Emily — that does seem like bad editorial policy. Surely it matters more how one uses the cliches rather than their very presence? That seems to me like one aspect of writing it isn’t necessary to spell out. If someone uses cliches badly, they aren’t likely to write well at all, in which case you don’t publish them. If someone writes well, they will probably make interesting use of cliches or not use them at all, in which case, you publish them.
Teresa — that seems exactly right. It’s how one uses cliches that matter. Using cliches badly is a sign of bad thinking — lots of sloppiness and thoughts not followed to their conclusions. I would think it’s the bad thinking that matters most of all, and not the cliche use.
Lilian — I think you are right about cliches being part of the repertoire, and it certainly is interesting to think about who uses them a lot. My students do, that’s for sure, and I find myself trying to get them to go deeper because often they aren’t using them well or doing anything interesting with them. Cliches as an end to thought are surely a problem, but they don’t have to be that.
Pete — you have found a good use of cliche! They make good springboards for jokes, don’t they. How interesting. And I’m not surprised anyone used a cliche in their comments; I just hope I wrote my post without one — or at least one used badly!
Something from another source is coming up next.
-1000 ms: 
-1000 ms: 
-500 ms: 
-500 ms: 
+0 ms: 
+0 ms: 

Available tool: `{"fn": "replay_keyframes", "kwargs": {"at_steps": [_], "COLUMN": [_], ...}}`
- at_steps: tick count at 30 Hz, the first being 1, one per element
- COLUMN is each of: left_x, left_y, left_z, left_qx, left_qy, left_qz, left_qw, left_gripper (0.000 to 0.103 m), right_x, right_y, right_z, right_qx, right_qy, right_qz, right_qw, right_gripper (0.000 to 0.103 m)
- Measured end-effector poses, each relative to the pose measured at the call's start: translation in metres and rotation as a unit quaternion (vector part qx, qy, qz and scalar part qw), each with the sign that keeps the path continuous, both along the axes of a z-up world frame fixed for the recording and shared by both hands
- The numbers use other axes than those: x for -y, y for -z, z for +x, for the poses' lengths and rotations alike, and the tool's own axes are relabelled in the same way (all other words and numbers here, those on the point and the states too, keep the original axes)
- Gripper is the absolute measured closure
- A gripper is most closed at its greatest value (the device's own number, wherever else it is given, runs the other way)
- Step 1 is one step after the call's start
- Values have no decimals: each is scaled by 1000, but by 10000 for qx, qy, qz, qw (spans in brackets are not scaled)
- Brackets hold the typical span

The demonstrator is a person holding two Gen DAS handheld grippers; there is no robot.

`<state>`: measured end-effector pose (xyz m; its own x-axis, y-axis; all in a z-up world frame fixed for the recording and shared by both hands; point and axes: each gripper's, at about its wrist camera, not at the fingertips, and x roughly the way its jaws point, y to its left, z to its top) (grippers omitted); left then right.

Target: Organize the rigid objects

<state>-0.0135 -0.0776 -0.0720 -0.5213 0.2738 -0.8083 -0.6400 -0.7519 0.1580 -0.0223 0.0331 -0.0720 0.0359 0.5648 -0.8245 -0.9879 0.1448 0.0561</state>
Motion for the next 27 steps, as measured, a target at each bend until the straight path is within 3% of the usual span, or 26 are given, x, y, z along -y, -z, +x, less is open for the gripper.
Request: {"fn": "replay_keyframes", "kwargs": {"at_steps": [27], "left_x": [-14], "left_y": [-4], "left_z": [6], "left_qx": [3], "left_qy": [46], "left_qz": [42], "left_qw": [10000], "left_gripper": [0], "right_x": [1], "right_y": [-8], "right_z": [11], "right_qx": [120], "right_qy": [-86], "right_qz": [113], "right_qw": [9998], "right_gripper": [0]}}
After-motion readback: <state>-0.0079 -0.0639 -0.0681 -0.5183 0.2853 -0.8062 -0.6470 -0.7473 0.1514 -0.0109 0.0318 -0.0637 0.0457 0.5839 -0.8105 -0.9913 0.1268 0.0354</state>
Danielle — oh, I wish I were a more careful reader, too, because it’s only occasionally my books seem to speak to speak to each other in this way. I just try to capitalize on it when it happens. And yes, Wallace is definitely one to overturn cliches, in the same book where he is defending them.
Stefanie — I’m glad you enjoyed the de Botton Proust book; it makes me more eager to get to it myself. And I’m so glad you see what I mean about cliches, especially in AA. You describe exactly what happens in the Wallace novel (in fact, when you have more time, I’d love to know what you think of Infinite Jest!). People show exactly what the cliches mean to them, and they become anything but cliche.